WHAT THE TASK ASKS:
All pictures are to be omitted while the lines starting at the line with "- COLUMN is" and ending at the line with "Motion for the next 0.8" in the material below are retyped exactly, both ends included.

INPUT:
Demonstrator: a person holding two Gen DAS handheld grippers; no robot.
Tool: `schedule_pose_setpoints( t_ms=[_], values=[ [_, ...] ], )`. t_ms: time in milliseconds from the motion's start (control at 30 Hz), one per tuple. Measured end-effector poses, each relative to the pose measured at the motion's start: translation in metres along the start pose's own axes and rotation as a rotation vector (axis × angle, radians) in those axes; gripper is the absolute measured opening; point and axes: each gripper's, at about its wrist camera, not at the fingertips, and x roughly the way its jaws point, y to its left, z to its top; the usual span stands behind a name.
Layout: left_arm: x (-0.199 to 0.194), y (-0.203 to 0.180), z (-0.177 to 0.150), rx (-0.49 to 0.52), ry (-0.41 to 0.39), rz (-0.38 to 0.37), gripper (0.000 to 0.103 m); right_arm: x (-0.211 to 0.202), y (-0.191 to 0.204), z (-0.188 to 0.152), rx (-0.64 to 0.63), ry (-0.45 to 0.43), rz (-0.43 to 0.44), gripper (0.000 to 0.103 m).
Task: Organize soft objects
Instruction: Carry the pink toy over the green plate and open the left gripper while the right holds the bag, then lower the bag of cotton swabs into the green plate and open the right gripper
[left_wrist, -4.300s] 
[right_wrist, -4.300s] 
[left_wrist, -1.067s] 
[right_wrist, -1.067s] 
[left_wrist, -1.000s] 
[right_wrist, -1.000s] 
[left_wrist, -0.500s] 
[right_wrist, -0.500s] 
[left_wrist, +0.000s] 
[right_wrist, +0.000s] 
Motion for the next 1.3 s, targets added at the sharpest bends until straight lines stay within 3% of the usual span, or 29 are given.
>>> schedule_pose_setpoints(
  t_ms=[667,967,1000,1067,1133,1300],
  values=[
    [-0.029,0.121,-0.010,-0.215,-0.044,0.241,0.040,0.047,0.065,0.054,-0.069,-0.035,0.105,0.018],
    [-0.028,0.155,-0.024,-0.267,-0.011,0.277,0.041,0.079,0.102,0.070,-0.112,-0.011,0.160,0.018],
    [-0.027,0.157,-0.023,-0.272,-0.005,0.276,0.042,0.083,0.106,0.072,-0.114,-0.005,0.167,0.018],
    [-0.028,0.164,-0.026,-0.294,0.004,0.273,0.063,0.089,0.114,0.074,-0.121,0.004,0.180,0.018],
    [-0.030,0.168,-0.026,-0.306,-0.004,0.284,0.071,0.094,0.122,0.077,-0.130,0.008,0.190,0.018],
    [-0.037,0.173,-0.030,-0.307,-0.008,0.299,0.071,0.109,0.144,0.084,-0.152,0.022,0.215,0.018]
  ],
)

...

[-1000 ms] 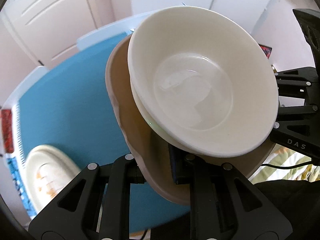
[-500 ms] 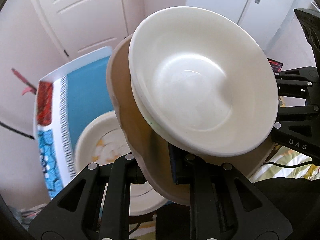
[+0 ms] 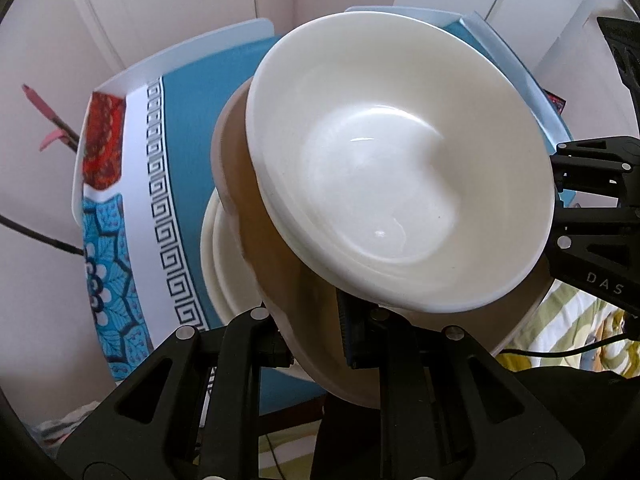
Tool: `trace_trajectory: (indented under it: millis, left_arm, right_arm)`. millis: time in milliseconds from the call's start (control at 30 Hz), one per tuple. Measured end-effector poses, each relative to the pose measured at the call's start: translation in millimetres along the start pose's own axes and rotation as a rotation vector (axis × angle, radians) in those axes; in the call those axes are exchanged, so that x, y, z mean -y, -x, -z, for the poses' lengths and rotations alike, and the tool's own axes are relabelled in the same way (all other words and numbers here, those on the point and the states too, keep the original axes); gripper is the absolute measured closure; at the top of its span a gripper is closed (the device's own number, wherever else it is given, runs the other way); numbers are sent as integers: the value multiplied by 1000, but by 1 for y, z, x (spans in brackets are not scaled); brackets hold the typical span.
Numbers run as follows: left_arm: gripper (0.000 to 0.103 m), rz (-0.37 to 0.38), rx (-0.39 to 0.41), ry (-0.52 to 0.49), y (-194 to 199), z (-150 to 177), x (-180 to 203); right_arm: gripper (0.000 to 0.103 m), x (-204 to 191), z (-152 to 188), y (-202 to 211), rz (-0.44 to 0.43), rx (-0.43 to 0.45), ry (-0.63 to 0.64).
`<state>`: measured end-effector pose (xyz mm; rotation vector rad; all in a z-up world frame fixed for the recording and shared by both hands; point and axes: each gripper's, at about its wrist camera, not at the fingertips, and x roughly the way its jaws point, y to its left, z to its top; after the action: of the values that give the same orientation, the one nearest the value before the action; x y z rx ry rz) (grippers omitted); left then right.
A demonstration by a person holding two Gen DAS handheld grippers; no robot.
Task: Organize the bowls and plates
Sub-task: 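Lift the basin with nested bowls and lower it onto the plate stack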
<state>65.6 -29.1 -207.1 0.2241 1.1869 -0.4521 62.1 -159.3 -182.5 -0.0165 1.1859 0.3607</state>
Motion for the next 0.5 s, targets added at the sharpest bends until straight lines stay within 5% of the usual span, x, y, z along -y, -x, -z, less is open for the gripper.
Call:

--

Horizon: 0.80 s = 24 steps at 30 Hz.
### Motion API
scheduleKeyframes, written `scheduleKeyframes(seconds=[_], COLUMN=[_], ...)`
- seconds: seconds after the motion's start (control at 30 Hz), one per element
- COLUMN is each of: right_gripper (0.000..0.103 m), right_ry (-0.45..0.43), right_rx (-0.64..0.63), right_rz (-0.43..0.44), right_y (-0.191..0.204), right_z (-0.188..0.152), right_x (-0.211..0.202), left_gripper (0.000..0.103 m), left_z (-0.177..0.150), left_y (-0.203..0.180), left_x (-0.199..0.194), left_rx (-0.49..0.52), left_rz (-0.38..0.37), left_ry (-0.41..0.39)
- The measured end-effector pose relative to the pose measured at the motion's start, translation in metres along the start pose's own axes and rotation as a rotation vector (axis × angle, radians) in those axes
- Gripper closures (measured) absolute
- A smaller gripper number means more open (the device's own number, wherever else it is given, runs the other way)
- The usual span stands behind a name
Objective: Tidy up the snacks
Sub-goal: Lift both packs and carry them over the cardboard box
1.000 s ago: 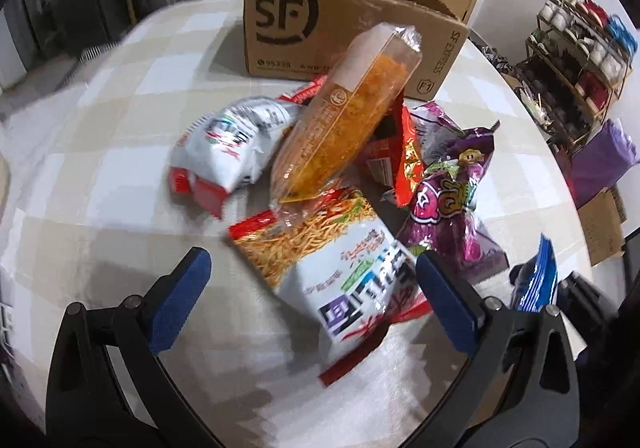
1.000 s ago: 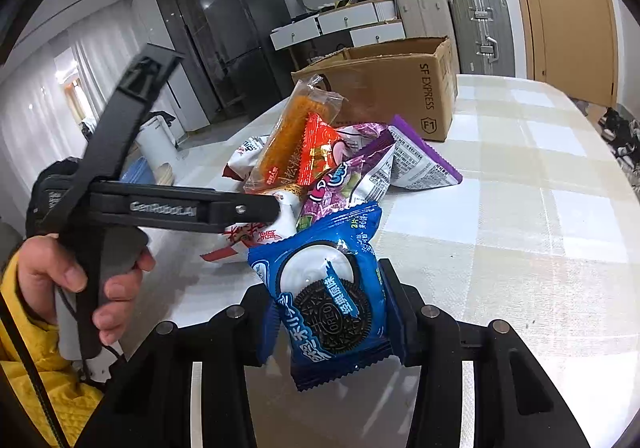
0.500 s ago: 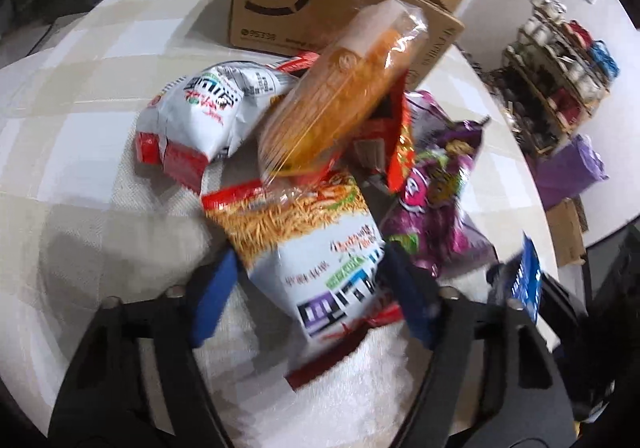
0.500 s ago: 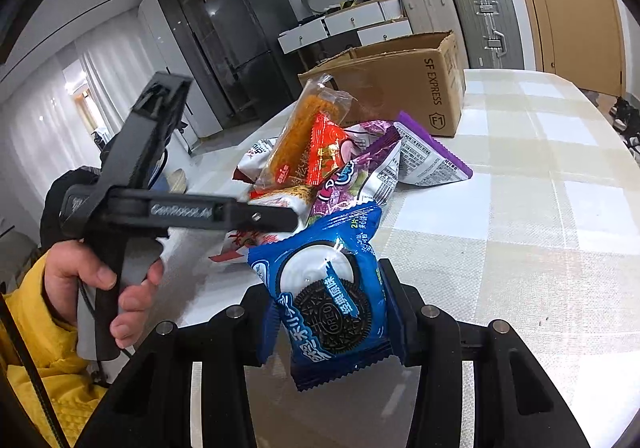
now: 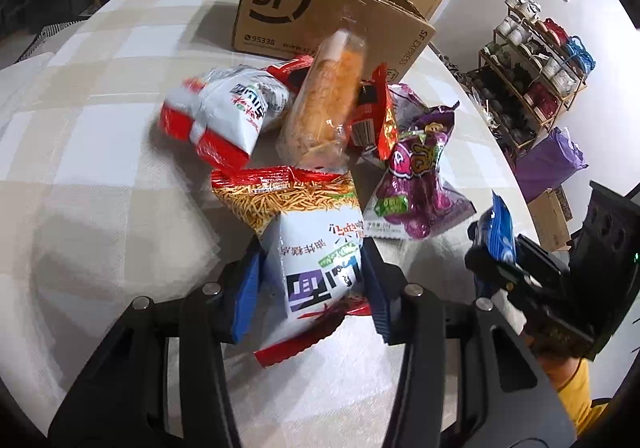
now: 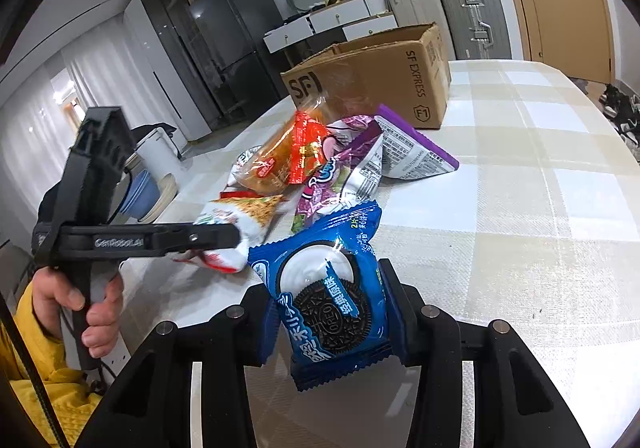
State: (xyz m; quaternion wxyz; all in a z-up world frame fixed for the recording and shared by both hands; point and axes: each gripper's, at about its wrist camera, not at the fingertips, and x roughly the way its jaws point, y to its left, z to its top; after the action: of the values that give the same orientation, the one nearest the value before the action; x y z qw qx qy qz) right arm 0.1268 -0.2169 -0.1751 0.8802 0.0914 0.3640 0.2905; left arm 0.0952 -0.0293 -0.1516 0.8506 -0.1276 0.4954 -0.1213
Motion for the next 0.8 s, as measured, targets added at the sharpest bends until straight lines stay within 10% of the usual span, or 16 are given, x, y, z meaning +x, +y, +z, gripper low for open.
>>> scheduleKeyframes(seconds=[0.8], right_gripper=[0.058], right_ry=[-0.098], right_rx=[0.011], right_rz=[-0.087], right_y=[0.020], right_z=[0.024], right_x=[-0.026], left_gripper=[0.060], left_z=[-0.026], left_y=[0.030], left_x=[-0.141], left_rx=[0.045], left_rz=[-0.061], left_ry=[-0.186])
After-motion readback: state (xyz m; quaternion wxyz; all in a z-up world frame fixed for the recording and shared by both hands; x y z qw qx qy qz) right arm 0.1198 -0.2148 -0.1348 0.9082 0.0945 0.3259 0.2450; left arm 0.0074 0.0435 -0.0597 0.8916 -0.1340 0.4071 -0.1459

RESULT FOR THIS TASK:
- COLUMN is each of: right_gripper (0.000..0.103 m), right_ry (-0.45..0.43), right_rx (-0.64..0.63), right_rz (-0.43..0.44), right_y (-0.191..0.204), right_z (-0.188..0.152), right_x (-0.211..0.202), left_gripper (0.000..0.103 m), left_z (-0.177..0.150), left_y (-0.203..0.180), left_x (-0.199..0.194), left_rx (-0.49..0.52), left_rz (-0.38..0.37), left_ry (-0.41..0.39)
- The measured end-effector pose relative to the pose measured at the motion's start, translation in metres along the start pose's own axes and rotation as a rotation vector (axis × angle, radians) in those axes
- Gripper closures (measured) absolute
- A smaller gripper number means more open (the device's own number, wherever else it is given, runs the other way)
- The usual span stands behind a name
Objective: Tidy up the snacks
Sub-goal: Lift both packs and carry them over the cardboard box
1.000 s ago: 
1.000 s ago: 
0.500 s ago: 
0.500 s ago: 
now: 
now: 
State: (xyz m; quaternion wxyz; all in a z-up world frame fixed for the recording and shared by both hands; point and axes: each gripper's, at about its wrist camera, not at the fingertips, and x roughly the way its jaws point, y to its left, z to its top; after the action: of the values that give the same orientation, the one nearest the value before the action; x y z qw qx qy qz) right arm 0.1268 -0.2169 -0.1751 0.8802 0.0914 0.3640 0.2905; left arm 0.0952 -0.0293 -0.1516 0.8506 -0.1276 0.4954 -0.1213
Motion for the next 0.8 s, as measured, targets added at the sharpest bends until straight lines stay within 10% of the usual span, or 16 are given, x, y, z meaning +x, +y, +z, gripper low for open.

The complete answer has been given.